Tip: With a little self-practice we can train the mind to perceive calm and safety, by choosing cues or trigger words, using visualisations or sound to help create a “secure imagined space” which can encourage feelings of contentment and peace. Imagining or using smell can also be helpful; essential oils, candles or fragrance, sound and music are helpful too.
Prosodic use of the voice is a tool used by some trauma therapists and clinical hypnotherapists which can halt the stress, anxiety, fear responses from kicking in, and train the mind and body to be better able to bounce back from any future episodes of stress.

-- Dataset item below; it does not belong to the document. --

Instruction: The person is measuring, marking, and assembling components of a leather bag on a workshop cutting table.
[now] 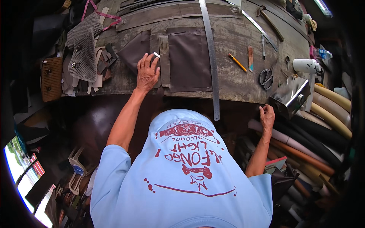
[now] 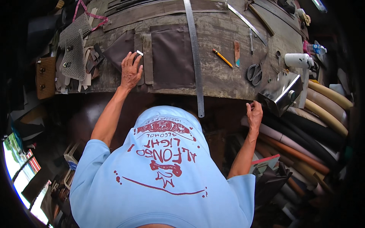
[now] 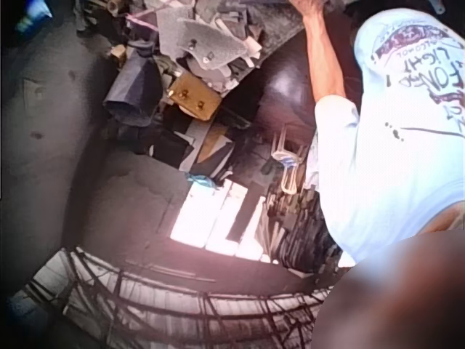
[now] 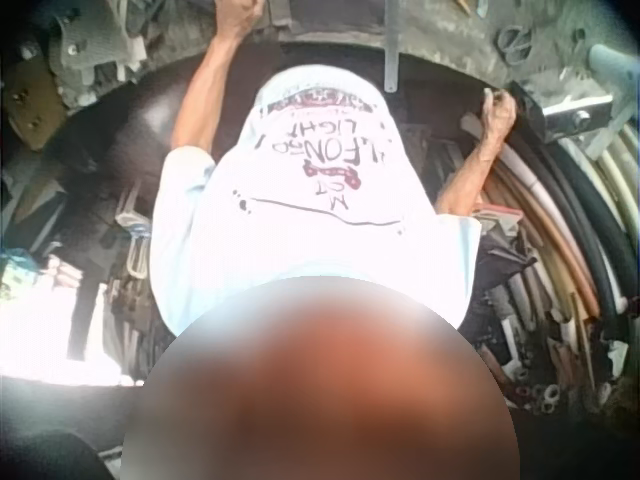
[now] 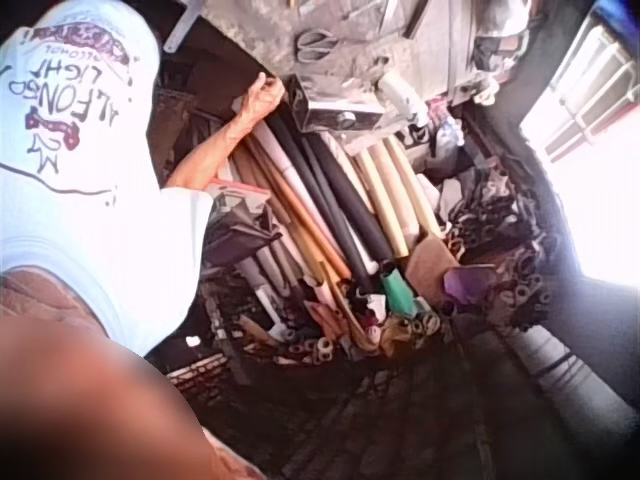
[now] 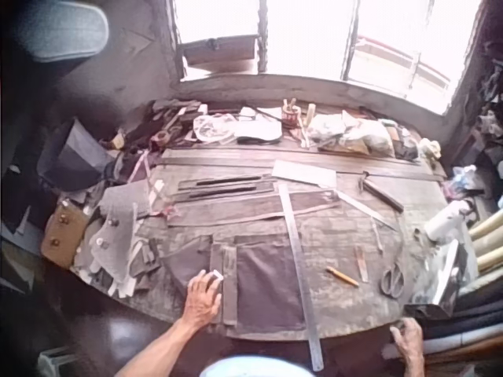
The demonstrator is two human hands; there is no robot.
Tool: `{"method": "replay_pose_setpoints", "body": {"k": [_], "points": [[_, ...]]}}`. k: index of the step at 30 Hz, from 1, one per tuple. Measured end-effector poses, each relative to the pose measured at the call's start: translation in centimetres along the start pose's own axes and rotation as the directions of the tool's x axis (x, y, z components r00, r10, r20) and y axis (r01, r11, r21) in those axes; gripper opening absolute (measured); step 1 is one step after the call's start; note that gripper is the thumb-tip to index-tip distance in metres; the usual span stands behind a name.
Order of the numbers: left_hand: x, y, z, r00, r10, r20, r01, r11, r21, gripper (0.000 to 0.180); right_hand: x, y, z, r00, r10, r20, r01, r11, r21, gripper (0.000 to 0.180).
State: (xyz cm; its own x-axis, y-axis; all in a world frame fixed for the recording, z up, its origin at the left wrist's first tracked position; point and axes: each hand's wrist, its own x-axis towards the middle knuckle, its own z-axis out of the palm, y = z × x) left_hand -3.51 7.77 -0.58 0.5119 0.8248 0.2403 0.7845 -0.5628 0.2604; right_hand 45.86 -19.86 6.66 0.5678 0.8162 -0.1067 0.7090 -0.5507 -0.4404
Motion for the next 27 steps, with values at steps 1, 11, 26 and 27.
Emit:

Medical treatment of the vagus nerve
Just in case this is all sounding a tad new age, NICE (The National Institute for Health and Clinical Excellence) recommends treating the vagus nerve of people with epilepsy and difficult to manage depressive disorders. Vagus nerve stimulation (VNS) appears to help reset chemical imbalances in the mood centres of the brain and changes brain wave patterns which can reduce or eliminate symptoms. Treatment with VNS involves surgical implantation of a pacemaker-like device in the chest, which via a wire threaded under the skin is connected to the left vagus nerve, and programmed to deliver electric current in continuous cycles to the nerve for a set period. Doctors aren’t entirely sure how stimulation of the vagus nerve alleviates symptoms of depression, but it does seem to help some people.
Image ref: mood-disorders
The vagus nerve and osteopathy
Osteopaths have long recognised a relationship between stress, health and disease, many people visit us with symptoms of low vagal tone or sympathetic overdrive without actually realising it. They report a variety of interconnected problems including pain, anxiety, the inability to relax, acid reflux, insomnia, fatigue, headaches, poor digestion, IBS or low mood.

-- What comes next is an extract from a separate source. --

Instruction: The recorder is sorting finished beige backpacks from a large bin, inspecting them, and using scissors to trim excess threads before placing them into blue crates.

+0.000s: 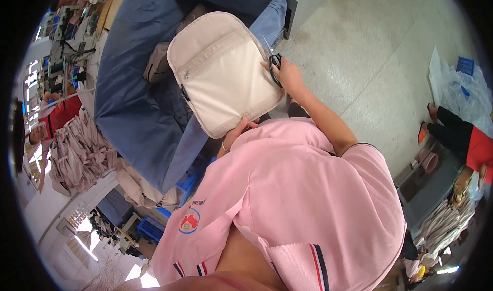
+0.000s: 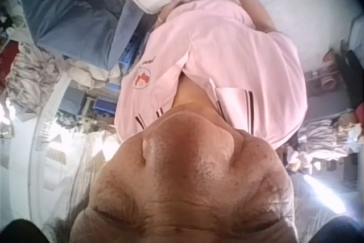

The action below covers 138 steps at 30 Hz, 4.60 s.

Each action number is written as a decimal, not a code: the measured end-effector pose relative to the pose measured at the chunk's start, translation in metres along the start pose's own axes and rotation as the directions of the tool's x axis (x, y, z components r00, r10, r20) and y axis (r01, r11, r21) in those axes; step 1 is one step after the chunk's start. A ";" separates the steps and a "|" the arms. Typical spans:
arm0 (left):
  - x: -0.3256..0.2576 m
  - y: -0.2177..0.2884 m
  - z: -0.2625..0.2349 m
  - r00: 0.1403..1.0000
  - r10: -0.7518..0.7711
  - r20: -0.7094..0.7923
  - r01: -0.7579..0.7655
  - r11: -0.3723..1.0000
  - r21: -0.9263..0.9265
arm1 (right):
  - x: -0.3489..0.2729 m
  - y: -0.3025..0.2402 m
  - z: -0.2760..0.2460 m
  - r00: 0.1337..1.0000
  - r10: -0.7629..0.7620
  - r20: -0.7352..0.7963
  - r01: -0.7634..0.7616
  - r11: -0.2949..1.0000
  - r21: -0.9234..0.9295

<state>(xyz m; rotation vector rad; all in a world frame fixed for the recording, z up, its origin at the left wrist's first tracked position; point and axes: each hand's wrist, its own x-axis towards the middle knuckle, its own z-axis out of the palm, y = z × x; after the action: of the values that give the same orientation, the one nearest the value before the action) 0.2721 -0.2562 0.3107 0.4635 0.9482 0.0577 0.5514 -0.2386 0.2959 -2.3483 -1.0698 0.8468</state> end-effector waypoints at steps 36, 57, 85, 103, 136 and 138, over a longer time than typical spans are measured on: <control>-0.171 0.106 -0.081 0.089 0.979 -0.183 -0.045 0.188 0.981 | 0.004 -0.006 -0.012 0.773 -0.480 0.415 0.057 0.704 0.708; -0.013 0.114 -0.131 -0.384 0.860 -0.335 -0.044 0.346 0.937 | 0.111 -0.115 -0.015 0.577 -0.678 0.455 0.777 0.627 -0.050; -0.005 0.103 -0.142 -0.344 0.843 -0.415 -0.083 0.413 0.907 | 0.120 -0.160 0.025 0.419 -0.631 0.653 0.795 0.602 0.071; -0.028 0.141 -0.115 -0.392 0.848 -0.356 -0.037 0.372 0.928 | 0.107 -0.138 0.055 0.583 -0.690 0.429 0.619 0.720 0.315; -0.286 -0.184 0.042 -0.652 -0.260 -0.712 -0.756 0.156 0.636 | 0.060 -0.073 0.030 0.623 -0.543 0.563 0.131 0.783 0.609; -0.312 -0.210 0.057 -0.723 -0.420 -0.548 -0.672 0.243 0.700 | 0.053 -0.078 0.024 0.632 -0.516 0.579 0.127 0.805 0.579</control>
<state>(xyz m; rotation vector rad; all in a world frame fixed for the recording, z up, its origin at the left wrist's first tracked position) 0.1014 -0.5432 0.4931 -0.2434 2.1641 2.7472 0.5218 -0.1465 0.3055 -1.3018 -1.3147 1.7203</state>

Following our regular osteopathy health screen and physical examination to check for any mechanical factors which may be irritating the vagus nerve; the neck, jaw and TMJ or shoulders and upper back where tight muscles can constrict it. We would go on to assess the internal organs such as the diaphragm and gut, as they can affect nerve function.

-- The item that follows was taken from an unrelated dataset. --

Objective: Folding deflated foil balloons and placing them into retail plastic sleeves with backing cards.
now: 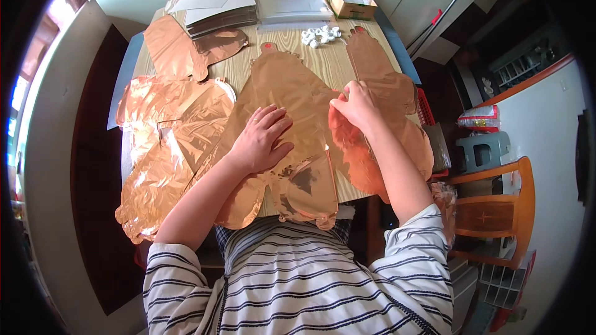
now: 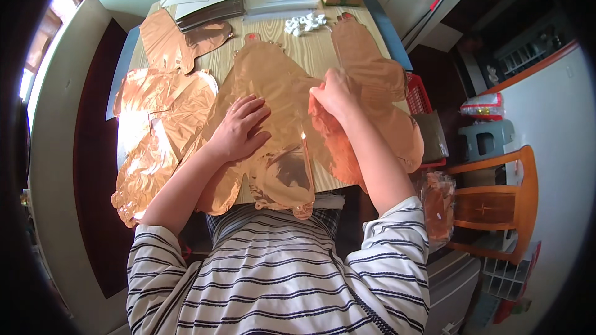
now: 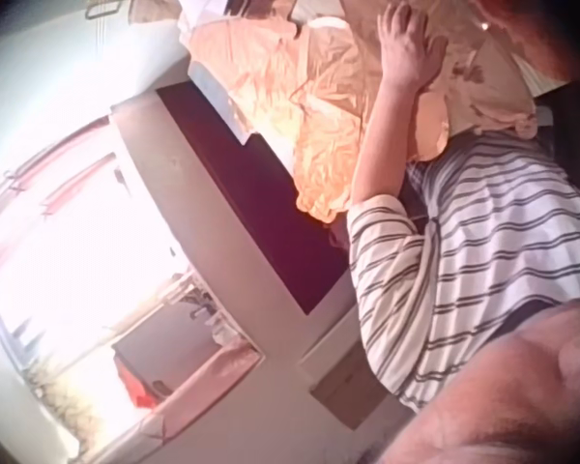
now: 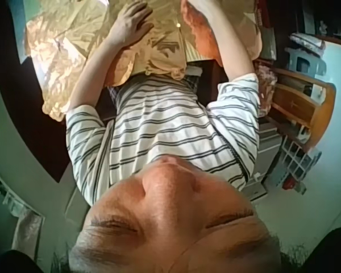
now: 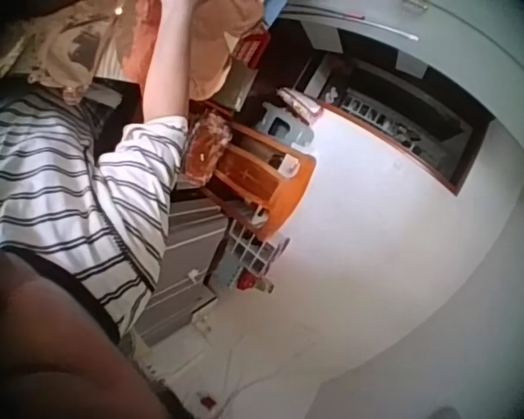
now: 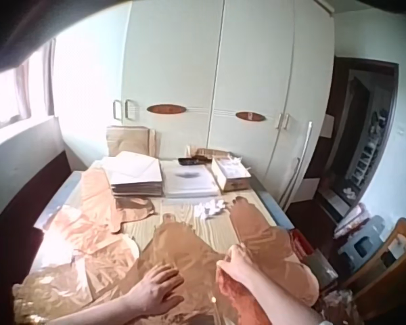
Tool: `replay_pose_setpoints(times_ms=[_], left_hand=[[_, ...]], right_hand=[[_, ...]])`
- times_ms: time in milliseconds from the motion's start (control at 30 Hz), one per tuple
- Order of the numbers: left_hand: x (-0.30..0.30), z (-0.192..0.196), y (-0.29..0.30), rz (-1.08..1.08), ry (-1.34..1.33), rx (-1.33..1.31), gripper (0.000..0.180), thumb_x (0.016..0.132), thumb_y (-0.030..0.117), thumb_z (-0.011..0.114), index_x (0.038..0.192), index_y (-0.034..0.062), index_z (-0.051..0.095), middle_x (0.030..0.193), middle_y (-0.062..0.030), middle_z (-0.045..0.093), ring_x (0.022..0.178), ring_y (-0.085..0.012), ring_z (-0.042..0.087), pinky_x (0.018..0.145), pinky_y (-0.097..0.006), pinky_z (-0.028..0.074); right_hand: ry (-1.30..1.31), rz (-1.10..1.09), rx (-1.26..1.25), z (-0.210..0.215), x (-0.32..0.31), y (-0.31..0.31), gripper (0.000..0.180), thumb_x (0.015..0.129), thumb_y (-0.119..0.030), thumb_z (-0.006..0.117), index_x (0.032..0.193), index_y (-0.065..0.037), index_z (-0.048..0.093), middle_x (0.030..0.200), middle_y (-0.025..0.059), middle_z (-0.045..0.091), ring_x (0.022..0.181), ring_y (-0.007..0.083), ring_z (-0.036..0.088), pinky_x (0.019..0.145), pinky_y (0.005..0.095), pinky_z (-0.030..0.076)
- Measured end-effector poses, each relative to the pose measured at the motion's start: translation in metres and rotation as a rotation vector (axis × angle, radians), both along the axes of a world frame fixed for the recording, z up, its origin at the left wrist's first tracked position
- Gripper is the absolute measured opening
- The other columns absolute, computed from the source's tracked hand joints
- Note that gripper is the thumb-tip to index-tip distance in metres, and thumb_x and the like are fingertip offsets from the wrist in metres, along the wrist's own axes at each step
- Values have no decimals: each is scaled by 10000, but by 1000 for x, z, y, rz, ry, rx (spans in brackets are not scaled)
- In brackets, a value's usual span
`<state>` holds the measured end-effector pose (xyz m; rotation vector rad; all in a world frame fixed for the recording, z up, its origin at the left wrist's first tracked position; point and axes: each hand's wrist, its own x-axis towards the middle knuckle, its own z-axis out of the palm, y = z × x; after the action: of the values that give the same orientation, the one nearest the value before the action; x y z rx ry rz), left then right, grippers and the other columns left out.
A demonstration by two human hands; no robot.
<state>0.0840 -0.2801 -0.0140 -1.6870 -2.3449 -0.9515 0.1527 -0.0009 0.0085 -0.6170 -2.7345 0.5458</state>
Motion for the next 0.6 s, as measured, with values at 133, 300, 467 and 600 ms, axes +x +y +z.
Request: replay_pose_setpoints(times_ms=[133, 300, 467, 600], left_hand=[[0, 0, 0, 2, 0, -1, 546, 802, 276, 754, 1273, 32, 623, 1365, -198, 560, 1328, -407, 480, 1135, -512, 369], [0, -2, -2, 17, -3, -1, 547, 801, 277, 755, 1275, 37, 626, 1370, -195, 560, 1337, -403, 475, 1138, -511, 366], [1, -5, 0, 28, -21, -7, 535, 810, 284, 752, 1274, 42, 637, 1384, -188, 558, 1347, -397, 471, 1147, -508, 359], [1, -3, -1, 32, -5, -15, 535, 817, 296, 751, 1276, 44, 641, 1395, -186, 555, 1350, -394, 470, 1155, -507, 353]], right_hand=[[-245, 30, -250, -1, -10, 18, 244, 796, -239, 769, 843, -28, 657, 832, 131, 699, 846, 298, 691, 774, 417, 538], [28, 79, -41, -4, -8, -6, 146, 812, -149, 730, 830, -41, 634, 812, 122, 700, 744, 238, 691, 678, 377, 534], [194, 336, -970, 14, 6, -44, 116, 874, -87, 708, 981, -54, 676, 894, 133, 733, 802, 243, 721, 716, 327, 554], [266, 379, -622, -5, 7, -32, 178, 907, -80, 677, 1082, -51, 688, 1013, 118, 741, 859, 275, 718, 779, 330, 563]])
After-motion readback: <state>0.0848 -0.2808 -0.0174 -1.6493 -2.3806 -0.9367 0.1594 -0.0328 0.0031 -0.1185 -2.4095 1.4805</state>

Treatment aims to help patients to find balance or homeostasis in the body. Gentle non-painful osteopathic treatment will re-engage the body’s natural healing process via the parasympathetic nervous system. Which allows the body to improve its management of blood pressure, better regulate heart rate, suppress inflammation, boost the immune system and reduce pain.
Many patients report the wellness benefits of treatment of gentle and non-direct osteopathic techniques known as “cranial” this include relaxation, better quality sleep, improved ability cope with stress and restored resilience. Supporting people to wellness has been a fundamental aspect of osteopaths work for over 100 years.
The vagus nerve and vagal tone have considerable benefits for every major organ in the body and many aspects of health. Whether you are booking in for treatment, spending a few minutes yelping in a cold shower or learning some simple relaxation or meditation techniques there are many ways to help the vagus nerve improve your health and wellbeing.